## Exercise
With every picture left out, restate the listing below exactly as written.

## Data
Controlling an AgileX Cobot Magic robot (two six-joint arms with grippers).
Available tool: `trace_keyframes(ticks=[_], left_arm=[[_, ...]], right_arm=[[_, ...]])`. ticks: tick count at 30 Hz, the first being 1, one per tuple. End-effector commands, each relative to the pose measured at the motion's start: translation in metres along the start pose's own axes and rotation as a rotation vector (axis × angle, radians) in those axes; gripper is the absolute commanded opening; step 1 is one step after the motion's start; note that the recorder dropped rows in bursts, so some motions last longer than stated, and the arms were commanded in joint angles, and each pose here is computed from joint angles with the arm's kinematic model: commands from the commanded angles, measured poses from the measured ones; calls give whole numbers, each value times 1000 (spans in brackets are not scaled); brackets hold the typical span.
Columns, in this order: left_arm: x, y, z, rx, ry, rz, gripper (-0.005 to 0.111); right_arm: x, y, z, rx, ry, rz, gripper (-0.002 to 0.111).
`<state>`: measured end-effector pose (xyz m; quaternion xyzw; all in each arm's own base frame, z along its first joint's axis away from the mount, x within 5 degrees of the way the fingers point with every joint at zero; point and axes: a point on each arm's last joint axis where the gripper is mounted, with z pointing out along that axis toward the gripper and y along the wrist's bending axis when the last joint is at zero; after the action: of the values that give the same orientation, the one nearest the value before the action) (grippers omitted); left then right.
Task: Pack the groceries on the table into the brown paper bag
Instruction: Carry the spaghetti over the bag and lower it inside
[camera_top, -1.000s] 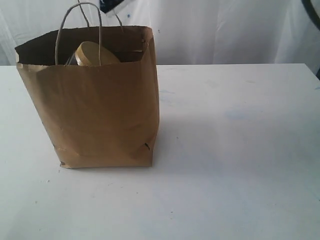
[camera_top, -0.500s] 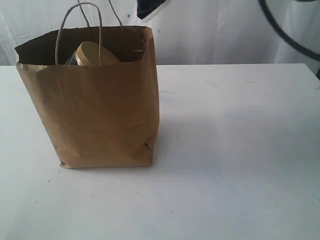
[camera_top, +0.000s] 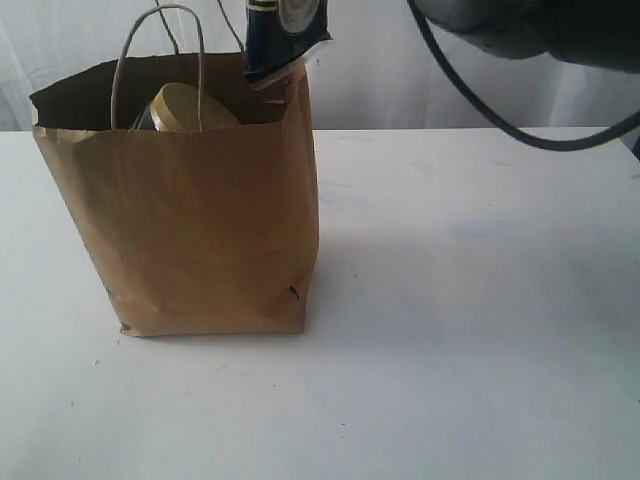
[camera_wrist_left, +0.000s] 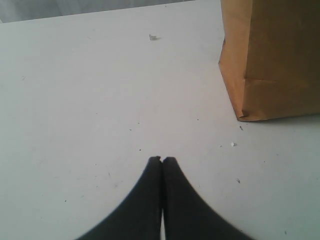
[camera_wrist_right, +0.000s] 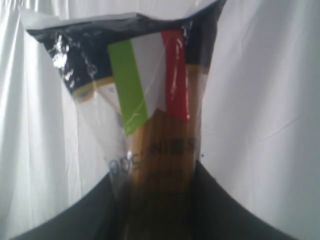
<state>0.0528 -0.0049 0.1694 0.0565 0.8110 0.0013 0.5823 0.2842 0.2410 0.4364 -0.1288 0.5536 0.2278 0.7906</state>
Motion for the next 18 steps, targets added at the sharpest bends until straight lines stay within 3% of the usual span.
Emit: trace_keyframes(ticks=[1, 8, 13, 18], left_arm=[[0, 0, 0, 6, -5, 3, 0], [0, 0, 0, 6, -5, 3, 0], [0, 0, 0, 6, -5, 3, 0], [0, 0, 0, 6, -5, 3, 0]], right_arm=[[-12, 3, 2, -39, -117, 19, 0], [4, 11, 6, -115, -29, -29, 0], [18, 14, 5, -160, 106, -164, 0], [39, 17, 7, -185, 205, -168, 0]])
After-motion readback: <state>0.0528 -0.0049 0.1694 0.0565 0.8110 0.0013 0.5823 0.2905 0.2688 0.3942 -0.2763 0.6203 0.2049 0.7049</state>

## The answer
Controlling an AgileX Cobot Magic robot (two six-joint arms with grippers).
Available tool: `trace_keyframes(ticks=[_], left_arm=[[_, ...]], right_arm=[[_, ...]])`. ticks: tick count at 30 Hz, the first being 1, one per tuple. End-effector commands, each relative to the pose measured at the motion's start: translation in metres along the start pose's own axes and rotation as a rotation vector (axis × angle, radians) in those axes; gripper is the absolute commanded opening; step 1 is one step after the motion's start; note that the recorder dropped rows in bursts, so some motions last longer than stated, and the arms were commanded in joint angles, and each pose here is computed from joint angles with the arm's kinematic model: commands from the commanded angles, measured poses from the measured ones; calls give whole numbers, each value times 1000 (spans in brackets are not scaled); brackets hold the typical span.
Columns, in this order: left_arm: x, y, z, rx, ry, rz, gripper (-0.005 to 0.111); right_arm: x, y, z, rx, ry, rz, gripper (-0.002 to 0.111).
`<state>`: measured end-effector pose (xyz m; quaternion xyzw; all in each arm's own base frame, z along its first joint's axis away from the mount, x within 5 degrees of the way the fingers point with every joint at zero; point and axes: a point on each arm's last joint axis where the gripper is mounted, with z pointing out along that axis toward the gripper and y along the wrist's bending axis when the last joint is at zero; after the action: of the values that give the same orientation, the one nearest the value before the action) (grippers omitted); left then right.
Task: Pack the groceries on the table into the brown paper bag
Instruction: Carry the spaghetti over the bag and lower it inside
[camera_top, -1.000s] 
[camera_top, -0.500s] 
[camera_top, +0.000s] 
[camera_wrist_left, +0.000s] 
[camera_wrist_right, +0.000s] 
<state>0.0528 -0.0049 0.1694 0.0565 0.8110 0.0013 0.5823 0.2842 0.2410 0.4364 -0.1288 0.5536 0.2278 0.7906</state>
Motion for the next 18 steps, targets added at the sharpest bends until straight lines stay within 3% of the usual span.
Emit: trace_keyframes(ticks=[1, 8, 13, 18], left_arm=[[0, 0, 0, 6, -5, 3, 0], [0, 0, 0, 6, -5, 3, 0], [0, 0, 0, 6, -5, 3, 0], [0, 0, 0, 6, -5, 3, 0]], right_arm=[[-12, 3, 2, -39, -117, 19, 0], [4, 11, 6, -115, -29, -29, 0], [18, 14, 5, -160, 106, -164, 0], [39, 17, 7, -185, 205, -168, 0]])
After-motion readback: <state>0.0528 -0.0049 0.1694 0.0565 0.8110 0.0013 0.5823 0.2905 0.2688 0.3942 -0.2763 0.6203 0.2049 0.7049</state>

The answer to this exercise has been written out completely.